Siete semplicemente schifosi ,vergognatevi .spero che vi condannino
Sospesi dal reparto? Spero siano radiati dall’albo e conmdannati senza nessun appello..con questa classe medica Ippocrate sarà incazzatissimo.
Storie di ordinaria amministrazione. Ormai, l’ultima cosa a cui i medici e gli infermieri pensano è la salute dei malati. Sono convinti di lavorare in ufficio e magri cercare di lavorare anche meno possibile. Ecco una buona occasione per dire all’ assessore alla sanità che i veri mutamenti da apportare alla sanità siciliana tutta, ancora aspettano il suo concreto intervento. Pare i politici non vogliano inimicarsi la classe medica ed infermieristica ? In passato ho assistito a problemi di questo genere in altri ospedali.

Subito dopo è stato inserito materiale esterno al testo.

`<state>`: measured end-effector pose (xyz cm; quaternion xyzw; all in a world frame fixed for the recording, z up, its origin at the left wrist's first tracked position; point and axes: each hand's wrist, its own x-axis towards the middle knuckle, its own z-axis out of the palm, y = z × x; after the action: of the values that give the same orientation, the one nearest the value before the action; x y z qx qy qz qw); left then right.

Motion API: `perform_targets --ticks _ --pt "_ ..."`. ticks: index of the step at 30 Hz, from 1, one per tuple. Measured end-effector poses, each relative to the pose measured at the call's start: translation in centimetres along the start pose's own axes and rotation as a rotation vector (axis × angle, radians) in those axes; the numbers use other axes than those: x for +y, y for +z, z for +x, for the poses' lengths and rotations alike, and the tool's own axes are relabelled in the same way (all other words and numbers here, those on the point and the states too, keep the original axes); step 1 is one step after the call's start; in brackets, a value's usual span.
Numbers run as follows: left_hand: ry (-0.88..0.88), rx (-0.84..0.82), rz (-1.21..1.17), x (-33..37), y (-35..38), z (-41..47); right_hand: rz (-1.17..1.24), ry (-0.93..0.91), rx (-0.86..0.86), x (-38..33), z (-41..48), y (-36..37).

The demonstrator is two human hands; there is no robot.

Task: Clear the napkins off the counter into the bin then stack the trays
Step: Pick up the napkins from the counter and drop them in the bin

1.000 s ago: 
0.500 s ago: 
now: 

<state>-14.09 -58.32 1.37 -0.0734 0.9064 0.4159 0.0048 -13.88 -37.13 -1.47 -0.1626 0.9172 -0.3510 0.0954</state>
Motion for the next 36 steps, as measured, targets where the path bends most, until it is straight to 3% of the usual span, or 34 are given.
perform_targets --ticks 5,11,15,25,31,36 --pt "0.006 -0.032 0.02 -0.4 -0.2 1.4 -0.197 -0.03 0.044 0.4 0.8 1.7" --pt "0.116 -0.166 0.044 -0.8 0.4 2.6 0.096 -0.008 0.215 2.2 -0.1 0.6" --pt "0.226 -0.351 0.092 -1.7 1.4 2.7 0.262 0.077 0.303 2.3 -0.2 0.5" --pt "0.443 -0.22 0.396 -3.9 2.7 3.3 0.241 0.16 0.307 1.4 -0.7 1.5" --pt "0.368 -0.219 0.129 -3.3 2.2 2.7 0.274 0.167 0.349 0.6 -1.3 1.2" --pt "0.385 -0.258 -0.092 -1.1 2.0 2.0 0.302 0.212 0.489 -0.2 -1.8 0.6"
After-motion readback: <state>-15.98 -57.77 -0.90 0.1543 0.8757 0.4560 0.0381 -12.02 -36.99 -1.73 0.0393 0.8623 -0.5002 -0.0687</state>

Appello per l’assessore alla sanità, faccia di tutto no per sospenderli ma per licenziarli immediatamente e poi che vengano pubblicati i nomi di questi mascalzoni. P.S Non capisco come mai per determinati fatti molto importanti non vengono pubblicati i nomi ma le semplici iniziali e poi per cavolate come le amanti di qualche politico che non gliene fotte niente a nessuno o quasi si debba sapere tutto.
Ma quali mascalzoni….questi sono peggio delle bestie!!!!!!!!!!!!!!!!!!!!!!!!
Semplicemente vergognoso. Spero che la paghino e che vengano radiati.